ただ想定したといっても理由に心当たりがあったわけじゃない。前にも同じようなことがあってそのにおいを感じ取っただけだ。
「なん……で」
口からは鉄の味がした。どうやら殴られた際に唇を切ってしまったらしい。
「なんで、だァ? ずいぶんトロいこと言ってんなあ!」
今度は蹴りをおなかにもらってしまう。
さっきから目立たないようなところばかりをめがけて攻撃しているのは、そのあとのためだろうか。さすがは進学校、後先考えず暴力を振るわけでもないらしい。
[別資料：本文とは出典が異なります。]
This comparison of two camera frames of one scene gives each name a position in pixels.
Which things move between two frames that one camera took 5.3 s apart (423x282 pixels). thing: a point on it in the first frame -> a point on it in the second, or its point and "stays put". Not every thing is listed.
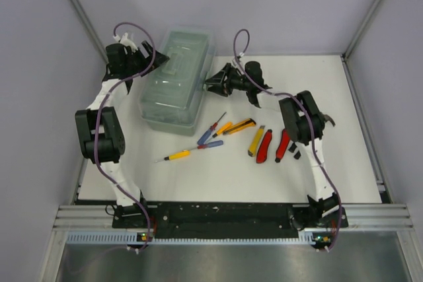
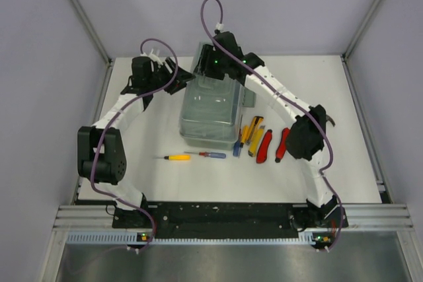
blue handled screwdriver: x=204 y=137 -> x=236 y=151
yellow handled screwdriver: x=226 y=126 -> x=244 y=135
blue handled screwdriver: x=206 y=146 -> x=211 y=154
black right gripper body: x=233 y=82 -> x=211 y=67
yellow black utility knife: x=248 y=123 -> x=256 y=121
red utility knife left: x=262 y=154 stays put
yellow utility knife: x=254 y=146 stays put
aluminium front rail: x=361 y=218 stays put
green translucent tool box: x=172 y=92 -> x=211 y=115
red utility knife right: x=285 y=141 stays put
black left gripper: x=138 y=53 -> x=179 y=81
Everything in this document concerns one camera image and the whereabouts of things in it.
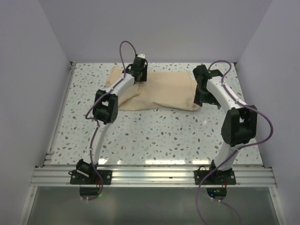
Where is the beige surgical wrap cloth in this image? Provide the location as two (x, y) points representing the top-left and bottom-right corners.
(118, 71), (200, 111)

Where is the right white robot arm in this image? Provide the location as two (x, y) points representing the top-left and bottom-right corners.
(193, 65), (257, 185)

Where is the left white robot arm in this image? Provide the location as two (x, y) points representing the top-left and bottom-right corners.
(76, 54), (148, 184)

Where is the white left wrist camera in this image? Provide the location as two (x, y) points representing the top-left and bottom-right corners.
(137, 54), (145, 59)

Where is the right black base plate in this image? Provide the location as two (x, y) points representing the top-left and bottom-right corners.
(194, 166), (237, 185)

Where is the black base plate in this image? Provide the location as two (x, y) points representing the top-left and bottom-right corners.
(68, 170), (113, 185)
(194, 166), (237, 185)

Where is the aluminium mounting rail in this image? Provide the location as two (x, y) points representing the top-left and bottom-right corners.
(30, 165), (277, 188)

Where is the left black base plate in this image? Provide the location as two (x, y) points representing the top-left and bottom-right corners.
(68, 170), (113, 185)

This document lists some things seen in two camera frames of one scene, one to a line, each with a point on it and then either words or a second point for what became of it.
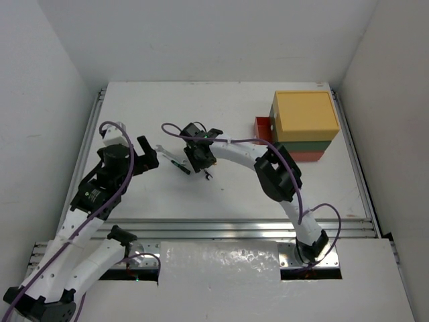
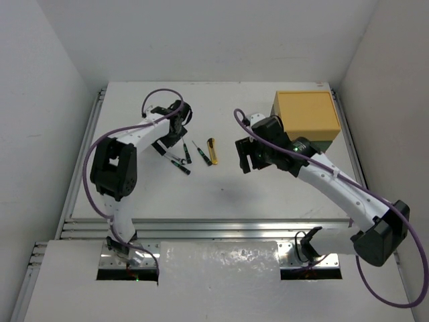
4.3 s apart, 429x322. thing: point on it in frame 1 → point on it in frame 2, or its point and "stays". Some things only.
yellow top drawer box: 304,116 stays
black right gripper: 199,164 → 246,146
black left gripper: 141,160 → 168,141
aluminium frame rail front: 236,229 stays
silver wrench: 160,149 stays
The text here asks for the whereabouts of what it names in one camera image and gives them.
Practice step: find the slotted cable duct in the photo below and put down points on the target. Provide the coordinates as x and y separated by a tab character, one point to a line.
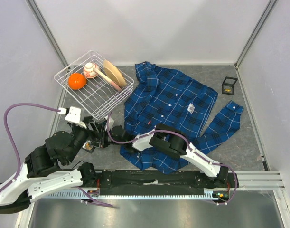
79	195

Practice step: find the left black display box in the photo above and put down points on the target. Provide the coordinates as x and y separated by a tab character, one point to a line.
95	144

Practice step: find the beige wooden plate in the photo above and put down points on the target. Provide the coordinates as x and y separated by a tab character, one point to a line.
114	74

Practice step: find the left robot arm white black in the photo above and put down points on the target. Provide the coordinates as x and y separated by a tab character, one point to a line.
44	171

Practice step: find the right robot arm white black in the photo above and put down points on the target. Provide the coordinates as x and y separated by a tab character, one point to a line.
174	144

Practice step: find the white red patterned cup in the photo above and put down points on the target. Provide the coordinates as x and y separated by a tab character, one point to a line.
89	70

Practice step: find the black display box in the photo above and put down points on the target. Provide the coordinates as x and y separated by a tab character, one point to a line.
95	144
229	82

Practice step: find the blue plaid shirt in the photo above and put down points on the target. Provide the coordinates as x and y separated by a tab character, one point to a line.
169	97

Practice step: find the white wire basket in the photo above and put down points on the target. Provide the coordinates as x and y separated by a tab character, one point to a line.
97	97

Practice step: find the wooden spoon pink handle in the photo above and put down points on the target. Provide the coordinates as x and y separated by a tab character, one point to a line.
108	80

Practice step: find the right black display box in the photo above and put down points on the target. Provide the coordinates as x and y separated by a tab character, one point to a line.
229	82

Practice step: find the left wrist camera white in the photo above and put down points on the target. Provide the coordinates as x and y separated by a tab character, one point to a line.
73	115

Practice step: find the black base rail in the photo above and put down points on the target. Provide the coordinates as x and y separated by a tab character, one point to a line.
133	181

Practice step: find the amber round brooch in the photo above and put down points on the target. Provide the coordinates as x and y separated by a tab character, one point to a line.
88	146
227	90

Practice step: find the orange bowl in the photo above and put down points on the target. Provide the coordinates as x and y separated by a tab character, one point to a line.
77	81

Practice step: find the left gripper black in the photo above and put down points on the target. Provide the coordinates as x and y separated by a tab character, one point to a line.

「てめえほんとに心当たりがないとか言うつもりじゃねえだろうな?」
「ないものは……ない」
そう言うともう一度同じ部分を蹴られる。
「こいつほんとふざけてますぜ」
「俺らは知ってんだよォ! お前が嘉瀬さんと二人でスーパーから出たっていう姿をよォ!」
そこで殴られている理由がようやくわかる。
どうやらおとといに夕食を買いに先輩と出かけた姿を見られたらしい。
「お前が、嘉瀬さんと、一緒にいていいわけねえだろォッ‼」
「うがっ…………‼」
もう立つ力もなく、コンクリートの床にたたきつけられる。
変な受け身の仕方をして腕に電気が走った。
「おら、なんとか言えよ、おい」
「…………」
「なんだこいつ? ゴミみてえな目しやがって」
リーダー格の男が、どうやら俺の反抗的な目を気に入らなかったらしい。
もう一度こっちに近づいてきて、こぶしを振り上げる。
その時だった。
「やめてっ‼」
屋上のドアががんっと音を立てて開いた。そして内側から現れたのは、腐れ縁の幼馴染。
「鳴……、なんで……?」
だが、問いかけておいてすぐにその理由には気が付いた。
というのも、鳴の後ろに珍しく慌てた顔をした勝がいたからだ。
どうやらあいつが鳴に言ったらしい。
「あァ? なんだ?」
「鳴……くるな」
「おい、
「センから離れろ‼」
俺の声も届かず、勝の制止の声も振り切って、鳴は俺に向かってこぶしを振り上げている男に飛びつく。
「センになんてことするんだ‼」
「邪魔だなこいつ!」
「きゃっ!」
「鳴‼」
だがすぐに裏拳をもらって、鳴の軽い体は吹き飛ばされてしまう。
「おい、大丈夫か信楽」
「だい……じょうぶ……っ」
勝が駆け寄る。鳴は平気だと言っているが、横になったまま立ち上がることができていない。
そして遅れて鳴の存在に、丸刈りの男二人が気が付く。
「こいつ、2年の信楽鳴ですよ」
「ああ、ソフト部の!」
そして嫌なことに、興味は鳴の方に移ってしまう。
「…………ふーん、意外といい顔してんなァ」
「パンツ白だぞ。意外とウブだな」
「――っ!」
ぱっと股下に手を入れる鳴。
その顔は羞恥の色に染まっていた。
「なあ、ちょっとくらい、いいよな?」
だが、男の一人のその言葉を聞いた瞬間、俺の中で何かがぷつん、と切れた。
「――おい、ふざけんな。それ以上近づいてみろ――――殺すぞ」
そこからの記憶は、気が付いた時にはなくなっていた。